**What the task asks:** Could you reproduce the material below exactly, from the line containing "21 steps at" through its last line, and leave out everything else?
^^^^^^^^
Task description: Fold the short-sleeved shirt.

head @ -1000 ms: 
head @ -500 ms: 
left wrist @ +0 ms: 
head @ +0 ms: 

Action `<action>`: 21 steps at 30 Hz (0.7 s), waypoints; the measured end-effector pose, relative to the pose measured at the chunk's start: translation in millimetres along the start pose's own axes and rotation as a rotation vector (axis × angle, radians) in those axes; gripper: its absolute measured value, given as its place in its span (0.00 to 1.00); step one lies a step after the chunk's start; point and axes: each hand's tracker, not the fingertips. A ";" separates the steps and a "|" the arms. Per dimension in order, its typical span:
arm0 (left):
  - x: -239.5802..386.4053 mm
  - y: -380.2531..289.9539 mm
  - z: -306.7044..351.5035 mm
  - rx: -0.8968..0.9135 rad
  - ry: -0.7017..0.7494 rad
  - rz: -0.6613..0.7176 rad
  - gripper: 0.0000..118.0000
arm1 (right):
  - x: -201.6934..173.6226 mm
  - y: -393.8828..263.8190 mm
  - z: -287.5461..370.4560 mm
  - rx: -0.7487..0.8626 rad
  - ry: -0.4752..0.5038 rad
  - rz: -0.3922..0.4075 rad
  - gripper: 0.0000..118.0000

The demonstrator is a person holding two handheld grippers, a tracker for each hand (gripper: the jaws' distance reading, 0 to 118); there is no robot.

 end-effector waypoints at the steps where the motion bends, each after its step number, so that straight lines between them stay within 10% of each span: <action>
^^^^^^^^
**Expected answer:**
Action `<action>`: 21 steps at 30 Hz (0.7 s), waypoints; the measured end-effector pose, relative to the pose measured at the chunk's start: translation in millimetres along the start pose's own axes and rotation as a rotation vector (axis × angle, radians) in those axes; gripper: its absolute measured value, given as its place in its span (0.00 to 1.00); step one lies a step after the chunk's start; point and axes: each hand's tracker, not the fingertips. A ";" separates the steps and a "|" the arms. Per dimension in order, its typical span:
arm0 (left):
  - x: -239.5802..386.4053 mm
  - y: -380.2531..289.9539 mm
  - z: -306.7044..351.5035 mm
  - rx: -0.8968..0.9135 rad
  - ry: -0.7017..0.7494 rad
  - rz: -0.6613..0.7176 rad
  - gripper: 0.0000..118.0000
arm1 (right):
  - x: -201.6934..173.6226 mm
  - y: -393.8828..263.8190 mm
  - z: -287.5461..370.4560 mm
  - rx: -0.7487..0.8626 rad
  - ry: -0.4752..0.5038 rad
  - rz: -0.3922..0.4075 rad
  - gripper: 0.0000..118.0000

The demonstrator is a person holding two handheld grippers, a tracker for each hand (gripper: the jaws' distance reading, 0 to 118); there is no robot.

 end-effector waypoints at the steps where the motion bends, each after its step number, so that straight lines between them stay within 10% of each span: <action>

No more work is needed on this answer.